Manning’s work fortunately does not take on the anti-war trend of the revisionist historians described by Yael A. Sternhell.[3] Such scholarship, as Steven Barry argues in the Journal of the Civil War Era’s forum on the future of Civil War studies, runs the risk of limiting the production of historically nuanced scholarship on wars.[4] In other words, anti-war approaches often assert that wars are never understandable, a stance Barry sees as inevitable in the coming generation of scholars. In contrast, What this Cruel War Was Over adequately understands the ups and downs of the Civil War and at its base seeks to understand American society through the lens of conflict.
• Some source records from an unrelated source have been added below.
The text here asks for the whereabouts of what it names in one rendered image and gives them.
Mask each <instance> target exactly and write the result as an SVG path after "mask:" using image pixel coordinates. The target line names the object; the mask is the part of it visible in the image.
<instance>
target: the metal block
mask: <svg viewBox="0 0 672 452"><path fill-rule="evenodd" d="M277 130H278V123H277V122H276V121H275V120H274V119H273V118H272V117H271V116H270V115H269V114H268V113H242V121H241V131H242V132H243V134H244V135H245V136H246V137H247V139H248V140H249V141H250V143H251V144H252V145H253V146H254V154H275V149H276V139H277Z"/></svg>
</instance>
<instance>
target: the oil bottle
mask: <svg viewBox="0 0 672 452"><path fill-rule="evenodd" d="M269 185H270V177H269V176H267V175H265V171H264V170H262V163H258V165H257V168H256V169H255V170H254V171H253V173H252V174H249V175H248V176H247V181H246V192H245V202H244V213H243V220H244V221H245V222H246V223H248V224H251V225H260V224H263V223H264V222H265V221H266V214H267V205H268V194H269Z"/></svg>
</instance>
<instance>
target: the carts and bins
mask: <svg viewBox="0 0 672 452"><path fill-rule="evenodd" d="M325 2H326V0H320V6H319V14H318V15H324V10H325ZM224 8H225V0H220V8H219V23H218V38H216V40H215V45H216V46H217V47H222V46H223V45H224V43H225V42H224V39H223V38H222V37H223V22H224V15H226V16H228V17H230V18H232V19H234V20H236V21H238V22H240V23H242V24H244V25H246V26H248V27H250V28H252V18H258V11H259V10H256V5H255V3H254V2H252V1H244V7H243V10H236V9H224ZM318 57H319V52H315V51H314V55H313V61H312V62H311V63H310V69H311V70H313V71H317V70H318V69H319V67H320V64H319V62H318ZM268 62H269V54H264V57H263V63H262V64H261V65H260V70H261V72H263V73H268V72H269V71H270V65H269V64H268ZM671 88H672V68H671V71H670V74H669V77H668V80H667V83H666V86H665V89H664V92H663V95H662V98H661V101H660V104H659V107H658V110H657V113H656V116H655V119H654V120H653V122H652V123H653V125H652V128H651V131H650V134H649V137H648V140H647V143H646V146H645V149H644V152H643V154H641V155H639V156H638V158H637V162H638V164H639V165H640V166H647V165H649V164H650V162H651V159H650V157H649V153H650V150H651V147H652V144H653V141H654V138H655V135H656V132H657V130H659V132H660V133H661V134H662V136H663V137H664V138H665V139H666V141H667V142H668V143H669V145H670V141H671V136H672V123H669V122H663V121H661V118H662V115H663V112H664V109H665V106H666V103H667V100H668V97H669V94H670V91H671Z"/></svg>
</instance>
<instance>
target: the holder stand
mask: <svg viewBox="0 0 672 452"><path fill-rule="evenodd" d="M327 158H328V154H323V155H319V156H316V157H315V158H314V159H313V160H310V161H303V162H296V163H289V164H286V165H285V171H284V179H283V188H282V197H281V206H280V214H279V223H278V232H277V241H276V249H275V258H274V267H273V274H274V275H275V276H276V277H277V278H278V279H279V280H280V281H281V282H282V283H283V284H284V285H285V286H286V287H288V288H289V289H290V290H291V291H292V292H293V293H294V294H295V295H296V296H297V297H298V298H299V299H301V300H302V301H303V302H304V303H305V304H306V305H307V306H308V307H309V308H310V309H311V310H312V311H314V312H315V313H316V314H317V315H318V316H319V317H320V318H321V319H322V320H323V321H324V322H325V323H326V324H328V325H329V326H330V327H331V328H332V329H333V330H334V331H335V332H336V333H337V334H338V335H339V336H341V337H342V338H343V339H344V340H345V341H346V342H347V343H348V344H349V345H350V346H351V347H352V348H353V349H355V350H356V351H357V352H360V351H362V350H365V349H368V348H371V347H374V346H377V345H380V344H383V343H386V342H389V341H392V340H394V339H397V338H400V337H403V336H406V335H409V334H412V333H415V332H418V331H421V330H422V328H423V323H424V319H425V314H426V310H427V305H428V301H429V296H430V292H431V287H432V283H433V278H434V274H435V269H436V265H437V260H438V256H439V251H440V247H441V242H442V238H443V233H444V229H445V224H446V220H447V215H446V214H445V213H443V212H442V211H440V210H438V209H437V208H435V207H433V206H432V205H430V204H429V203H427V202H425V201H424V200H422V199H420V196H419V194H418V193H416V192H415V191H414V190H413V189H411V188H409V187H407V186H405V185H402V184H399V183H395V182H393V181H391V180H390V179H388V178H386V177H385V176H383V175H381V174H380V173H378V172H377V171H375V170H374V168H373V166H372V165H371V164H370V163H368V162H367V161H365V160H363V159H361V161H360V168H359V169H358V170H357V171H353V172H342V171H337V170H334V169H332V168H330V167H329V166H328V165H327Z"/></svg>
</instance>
[1] Michael E. Woods, “What Twenty-First-Century Historians Have Said about the Causes of Disunion: A Civil War Sesquicentennial Review of the Recent Literature,” Journal of American History 99:2 (2012), 415–39.

[2] Potter cited in Woods, p. 426; David M. Potter, “The Historian’s Use of Nationalism and Vice Versa,” in The South and Sectional Conflict (Baton Rouge: Louisiana State University Press, 1968.

[3] Yael A. Sternhell, “Revisionism Reinvented?: The Antiwar Turn in Civil War Scholarship” Journal of the Civil War Era 3:2 (June 2013).